= GOAL OF THE EXERCISE =
Keep to one stretch of the data below, the lines from the one with "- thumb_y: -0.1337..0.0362" up to and including the one with "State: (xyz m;", and return that stretch exactly.

== Segment start ==

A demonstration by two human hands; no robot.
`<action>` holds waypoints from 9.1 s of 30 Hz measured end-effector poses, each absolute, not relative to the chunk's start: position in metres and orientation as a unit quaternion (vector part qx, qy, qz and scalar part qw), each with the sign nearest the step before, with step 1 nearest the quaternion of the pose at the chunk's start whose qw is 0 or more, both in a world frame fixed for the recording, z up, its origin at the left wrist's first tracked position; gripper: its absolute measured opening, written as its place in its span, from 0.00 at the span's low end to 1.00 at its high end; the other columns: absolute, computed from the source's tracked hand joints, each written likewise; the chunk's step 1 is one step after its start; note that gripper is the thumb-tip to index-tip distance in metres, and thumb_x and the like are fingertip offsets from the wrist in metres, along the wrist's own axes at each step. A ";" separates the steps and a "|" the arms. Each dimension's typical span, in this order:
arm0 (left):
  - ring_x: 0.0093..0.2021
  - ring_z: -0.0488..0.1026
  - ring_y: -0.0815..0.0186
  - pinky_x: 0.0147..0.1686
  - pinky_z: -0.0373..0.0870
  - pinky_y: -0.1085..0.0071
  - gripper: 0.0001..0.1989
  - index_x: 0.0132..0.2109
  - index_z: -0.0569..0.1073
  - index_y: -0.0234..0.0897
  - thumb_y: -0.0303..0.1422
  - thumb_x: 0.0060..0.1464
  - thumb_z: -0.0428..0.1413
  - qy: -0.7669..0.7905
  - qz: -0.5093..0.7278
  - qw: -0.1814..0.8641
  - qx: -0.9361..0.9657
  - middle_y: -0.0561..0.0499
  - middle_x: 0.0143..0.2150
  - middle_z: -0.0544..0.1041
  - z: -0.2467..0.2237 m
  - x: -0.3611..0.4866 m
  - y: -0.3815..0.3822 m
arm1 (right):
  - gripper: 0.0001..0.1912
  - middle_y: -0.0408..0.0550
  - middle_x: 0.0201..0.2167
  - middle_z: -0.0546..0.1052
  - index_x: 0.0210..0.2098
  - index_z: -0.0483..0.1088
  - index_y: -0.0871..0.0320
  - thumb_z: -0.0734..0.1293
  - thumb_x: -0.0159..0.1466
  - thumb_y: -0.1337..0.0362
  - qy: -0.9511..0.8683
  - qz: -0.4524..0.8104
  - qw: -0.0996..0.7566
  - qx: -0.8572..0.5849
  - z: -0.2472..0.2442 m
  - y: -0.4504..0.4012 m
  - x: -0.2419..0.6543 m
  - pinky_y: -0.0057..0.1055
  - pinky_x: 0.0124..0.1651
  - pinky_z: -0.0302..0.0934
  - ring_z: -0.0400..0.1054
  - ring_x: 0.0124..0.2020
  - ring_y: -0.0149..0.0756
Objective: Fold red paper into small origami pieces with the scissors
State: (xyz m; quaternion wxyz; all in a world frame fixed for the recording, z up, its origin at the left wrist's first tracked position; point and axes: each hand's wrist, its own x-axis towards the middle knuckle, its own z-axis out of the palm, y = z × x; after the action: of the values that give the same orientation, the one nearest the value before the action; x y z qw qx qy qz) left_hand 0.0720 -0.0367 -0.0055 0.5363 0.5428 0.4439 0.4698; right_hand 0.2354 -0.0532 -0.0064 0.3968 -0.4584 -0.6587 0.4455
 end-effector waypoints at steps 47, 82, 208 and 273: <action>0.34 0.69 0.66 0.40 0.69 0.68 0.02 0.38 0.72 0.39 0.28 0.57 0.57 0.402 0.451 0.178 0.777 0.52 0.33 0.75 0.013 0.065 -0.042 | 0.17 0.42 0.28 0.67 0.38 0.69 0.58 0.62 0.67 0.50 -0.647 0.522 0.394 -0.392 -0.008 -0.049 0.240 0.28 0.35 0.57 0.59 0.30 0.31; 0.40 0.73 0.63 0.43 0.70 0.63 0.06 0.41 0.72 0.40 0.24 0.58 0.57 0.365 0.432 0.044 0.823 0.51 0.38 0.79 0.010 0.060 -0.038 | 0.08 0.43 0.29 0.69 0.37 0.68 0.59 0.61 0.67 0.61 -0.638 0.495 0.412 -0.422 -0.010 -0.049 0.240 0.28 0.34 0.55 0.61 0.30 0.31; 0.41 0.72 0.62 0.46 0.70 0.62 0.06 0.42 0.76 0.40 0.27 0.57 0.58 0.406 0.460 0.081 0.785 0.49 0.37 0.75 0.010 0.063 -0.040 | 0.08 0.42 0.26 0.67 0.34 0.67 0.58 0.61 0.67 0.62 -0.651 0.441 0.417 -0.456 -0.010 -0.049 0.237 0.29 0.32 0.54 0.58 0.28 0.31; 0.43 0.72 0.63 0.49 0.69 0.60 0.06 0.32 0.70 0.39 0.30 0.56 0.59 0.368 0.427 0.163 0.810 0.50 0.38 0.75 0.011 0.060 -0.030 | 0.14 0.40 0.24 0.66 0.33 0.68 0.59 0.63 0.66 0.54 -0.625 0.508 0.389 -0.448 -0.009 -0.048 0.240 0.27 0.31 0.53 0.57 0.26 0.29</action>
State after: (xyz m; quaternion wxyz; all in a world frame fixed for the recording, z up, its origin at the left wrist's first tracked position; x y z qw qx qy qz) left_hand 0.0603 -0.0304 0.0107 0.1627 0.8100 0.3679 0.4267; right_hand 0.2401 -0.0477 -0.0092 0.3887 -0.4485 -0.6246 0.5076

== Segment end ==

= ANSWER SECTION =
  - thumb_y: -0.1337..0.0362
  - qy: -0.9511..0.8683
  - qz: -0.4524..0.8104
  - qw: -0.0996..0.7566
  - qx: -0.8572..0.5849
  - z: -0.2472..0.2442 m
  - y: -0.4504..0.4012 m
  - x: -0.2419..0.6543 m
  - pinky_y: -0.0057..0.1055
  - pinky_x: 0.0124..0.1651
  - pinky_z: -0.0302..0.0934
  - ring_z: -0.0400..0.1054
  - ring_x: 0.0124..0.2020
  - ring_y: -0.0149..0.0756
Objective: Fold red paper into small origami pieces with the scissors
State: (xyz m; quaternion wxyz; all in a world frame fixed for the recording, z up, its origin at the left wrist's first tracked position; point and axes: each hand's wrist, its own x-axis towards the middle knuckle, its own z-axis out of the palm, y = z × x; after the action: of the values that give the same orientation, the one nearest the value before the action; x y z qw qx qy qz) left_hand 0.0720 -0.0367 -0.0055 0.5363 0.5428 0.4439 0.4698; right_hand 0.2354 -0.0532 -0.0064 0.3968 -0.4584 -0.6587 0.4455

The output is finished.